The required output is a verbatim transcription of the listing, pictures excluded.

GIVEN INFORMATION below:

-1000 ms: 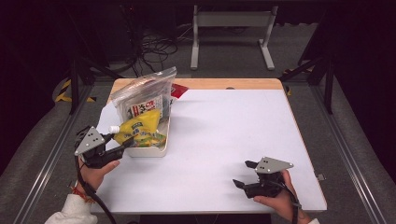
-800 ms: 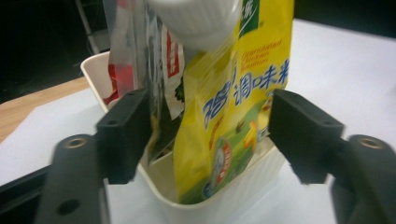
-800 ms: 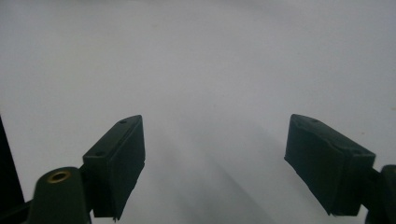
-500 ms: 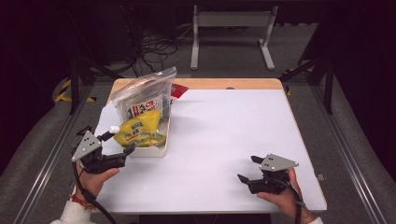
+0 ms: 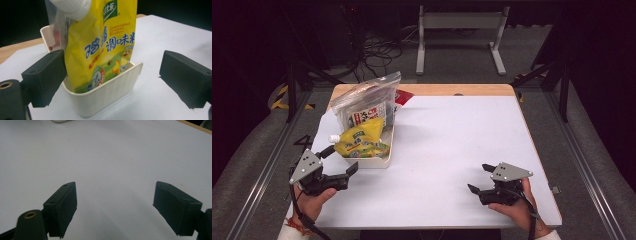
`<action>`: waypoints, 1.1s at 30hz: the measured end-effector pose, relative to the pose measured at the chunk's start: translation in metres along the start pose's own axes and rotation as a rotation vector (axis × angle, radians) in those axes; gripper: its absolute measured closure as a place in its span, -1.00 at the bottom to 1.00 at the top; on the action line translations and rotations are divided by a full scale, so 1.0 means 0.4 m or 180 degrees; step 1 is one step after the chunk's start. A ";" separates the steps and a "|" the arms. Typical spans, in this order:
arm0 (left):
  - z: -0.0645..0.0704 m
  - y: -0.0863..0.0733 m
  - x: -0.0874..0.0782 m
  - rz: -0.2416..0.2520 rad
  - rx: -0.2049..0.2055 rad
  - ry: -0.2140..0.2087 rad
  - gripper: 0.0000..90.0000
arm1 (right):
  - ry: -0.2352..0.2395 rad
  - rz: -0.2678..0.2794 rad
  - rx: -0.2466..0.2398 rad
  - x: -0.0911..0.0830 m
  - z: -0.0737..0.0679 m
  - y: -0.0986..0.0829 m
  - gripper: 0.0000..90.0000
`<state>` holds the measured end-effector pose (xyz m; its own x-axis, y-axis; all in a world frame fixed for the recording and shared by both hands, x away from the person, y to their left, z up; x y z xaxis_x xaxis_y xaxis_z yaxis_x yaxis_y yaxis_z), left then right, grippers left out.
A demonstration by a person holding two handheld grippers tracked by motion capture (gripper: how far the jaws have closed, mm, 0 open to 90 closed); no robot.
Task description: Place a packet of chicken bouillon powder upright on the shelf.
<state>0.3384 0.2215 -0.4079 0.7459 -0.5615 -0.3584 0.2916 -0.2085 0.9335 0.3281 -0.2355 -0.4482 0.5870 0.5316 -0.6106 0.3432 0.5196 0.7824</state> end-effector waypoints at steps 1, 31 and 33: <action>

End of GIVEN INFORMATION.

EXERCISE OUTPUT>
-1000 ms: 
-800 ms: 
-800 ms: 
-500 ms: 
+0 ms: 
`<action>`: waypoints, 1.1s at 30hz: the measured end-effector pose, relative to the pose measured at the chunk's start: translation in metres along the start pose's own axes and rotation as a rotation vector (axis × angle, radians) in those axes; gripper: its absolute measured closure as a place in its span, -1.00 at the bottom to 1.00 at the top; on the action line translations and rotations are divided by a full scale, so 1.0 means 0.4 m or 180 degrees; step 1 is one step after the chunk's start. A ";" separates the steps and a "|" the arms. Typical spans, in this order:
arm0 (left):
  - z: -0.0645..0.0704 m
  - y: -0.0863..0.0733 m
  - x: -0.0874..0.0782 m
  - rz: -0.2416..0.2520 rad
  - rx: -0.2049..0.2055 rad
  - ry: -0.2140..0.2087 rad
  - gripper: 0.0000..90.0000
arm1 (right):
  - ry: -0.2352..0.2395 rad
  - rz: -0.2678..0.2794 rad
  - rx: -0.2466..0.2398 rad
  - x: -0.0911..0.0830 m
  - z: -0.0737..0.0679 m
  - y: -0.0986..0.0829 m
  - gripper: 0.0000..90.0000
`<state>` holds the measured end-effector pose (xyz m; its own x-axis, y-axis; all in a world frame fixed for the recording and shared by both hands, x away from the person, y to their left, z up; x y z xaxis_x xaxis_y xaxis_z yaxis_x yaxis_y yaxis_z), left then right, grippers left out.
A demonstration by a person holding two handheld grippers tracked by motion capture (gripper: how far the jaws have closed, mm, 0 open to 90 closed); no robot.
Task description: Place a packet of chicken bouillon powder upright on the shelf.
<state>0.3384 0.2215 -0.4079 0.7459 -0.5615 -0.3584 0.2916 -0.2085 0.9335 0.3281 -0.2355 -0.4482 0.5870 0.5316 -0.6106 0.3432 0.5196 0.7824</state> end-effector waypoints at steps 1, 31 and 33: <action>

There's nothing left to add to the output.